Methods: One hundred twenty-seven miRNAs were measured by PCR arrays on pooled CSF, serum, and peripheral blood mononuclear cell (PBMC) samples of 10 patients with relapsing MS and 10 controls. Sixty-four miRNAs were then measured by quantitative PCR on individual CSF samples of patients with relapsing or remitting MS and controls (n = 68). Fifty-seven miRNAs were analyzed in the CSF from a second cohort (n = 75), including patients with MS, neuroinfectious, or neuroinflammatory diseases and controls. MiRNAs significantly dysregulated in the CSF were analyzed on individual serum/PBMC samples (n = 59/48) of patients with relapsing or remitting MS and controls. Post hoc analysis consisted of principal component analysis (PCA), gene set, and pathway enrichment analysis.

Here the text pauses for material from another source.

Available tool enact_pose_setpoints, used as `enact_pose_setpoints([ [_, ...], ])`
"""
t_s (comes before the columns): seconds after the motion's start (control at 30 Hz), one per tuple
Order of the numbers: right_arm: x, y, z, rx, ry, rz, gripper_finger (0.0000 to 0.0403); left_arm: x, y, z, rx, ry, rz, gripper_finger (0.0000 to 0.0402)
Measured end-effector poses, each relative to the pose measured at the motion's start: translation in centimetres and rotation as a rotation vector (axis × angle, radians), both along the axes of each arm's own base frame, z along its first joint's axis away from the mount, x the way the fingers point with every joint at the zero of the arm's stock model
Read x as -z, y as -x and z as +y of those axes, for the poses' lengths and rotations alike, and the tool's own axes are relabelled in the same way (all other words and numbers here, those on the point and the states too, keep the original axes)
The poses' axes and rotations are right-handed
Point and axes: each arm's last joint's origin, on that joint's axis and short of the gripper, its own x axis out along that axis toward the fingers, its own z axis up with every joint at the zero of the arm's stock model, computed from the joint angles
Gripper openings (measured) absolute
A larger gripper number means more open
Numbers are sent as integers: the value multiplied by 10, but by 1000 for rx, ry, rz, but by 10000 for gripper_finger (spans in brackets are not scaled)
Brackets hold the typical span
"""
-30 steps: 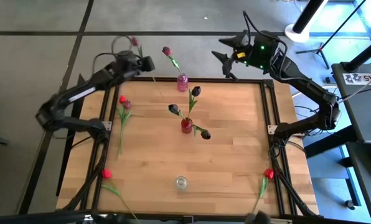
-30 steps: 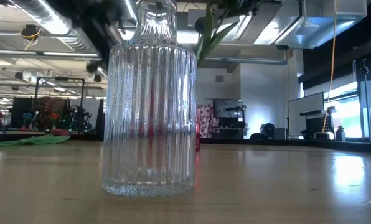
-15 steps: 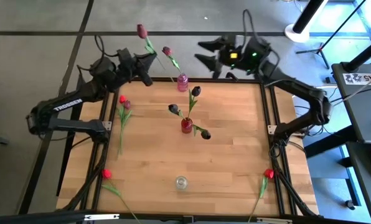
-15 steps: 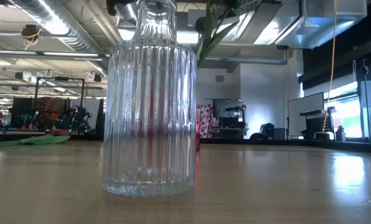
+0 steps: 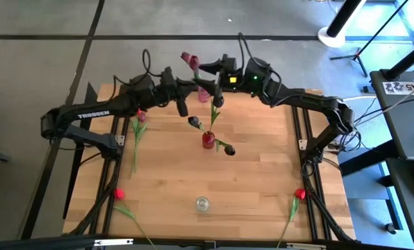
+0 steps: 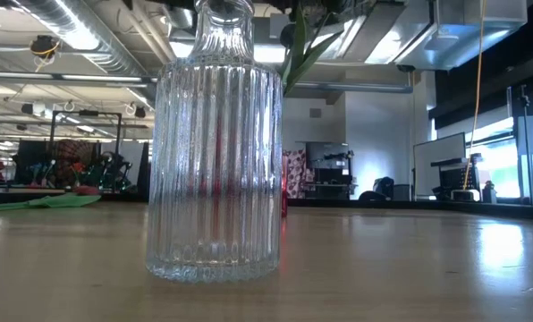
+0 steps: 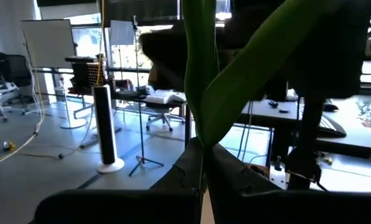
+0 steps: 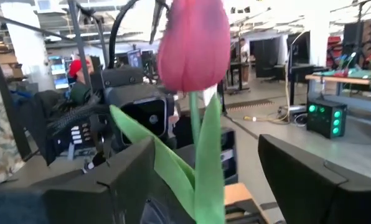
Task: Sort flowers into vase by color
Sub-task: Put the top dark red tulip into the pink vase
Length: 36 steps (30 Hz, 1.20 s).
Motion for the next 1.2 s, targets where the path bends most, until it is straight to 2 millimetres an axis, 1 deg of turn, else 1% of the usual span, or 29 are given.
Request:
enact_pose_setpoints([
  [0.1, 6, -6, 3, -12, -4, 15, 268, 3, -4, -2, 10, 4, 12, 6],
  [0.2, 8, -8, 3, -12, -6, 21, 226, 4, -6, -4, 14, 6, 15, 6],
  [0.3, 7, -8, 2, -3, -7, 17, 164, 5, -6, -5, 9, 9, 17, 6],
  [0.47, 7, -7, 2, 4, -13, 16, 39, 5, -6, -6, 5, -1, 28, 7],
  [0.5, 7, -7, 2, 4, -12, 16, 21, 4, -5, -6, 5, 3, 30, 11],
  [0.53, 7, -7, 2, 4, -11, 15, 14, 3, -2, -7, 6, 6, 36, 16],
  [0.6, 6, -7, 1, 10, -11, 6, 19, 0, 4, -9, 7, 10, 49, 34],
  [0.67, 4, -5, -3, 41, -8, -16, 22, -3, 12, -11, -2, 31, 61, 56],
  [0.73, 1, -1, -12, 72, 8, -45, 12, -5, 20, -12, -49, 48, 75, 79],
  [0.87, -2, 13, -43, 193, 28, -67, 10, -6, 39, -14, -149, 63, 147, 116],
  [1.0, 3, 26, -77, 297, 39, -73, 6, -5, 59, -16, -192, 149, 193, 135],
  [1.1, 15, 26, -100, 348, 45, -91, 8, -2, 70, -17, -215, 219, 227, 138],
  [1.2, 30, 20, -113, 348, 48, -86, 6, 3, 76, -18, -232, 272, 271, 138],
])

Results: Twenty-one miRNAs were differentially expressed, mainly upregulated in the CSF during MS relapses. Relapsing MS and neuroinfectious/inflammatory diseases exhibited a partially overlapping CSF miRNA expression profile. Besides confirming the association of miR-146a-5p/150-5p/155-5p with MS, 7 miRNAs uncharacterized for MS emerged (miR-15a-3p/124-5p/149-3p/29c-3p/33a-3p/34c-5p/297). PCA showed that distinct miRNA sets segregated MS from controls and relapse from remission. In silico analysis predicted the involvement of these miRNAs in cell cycle, immunoregulation, and neurogenesis, but also revealed that the signaling pathway pattern of remitting MS is more akin to controls rather than patients with relapsing MS.

Conclusions: This study highlights the CSF-predominant dysregulation of miRNAs in MS by identifying a signature of disease activity and intrathecal inflammation among neuroinflammatory disorders.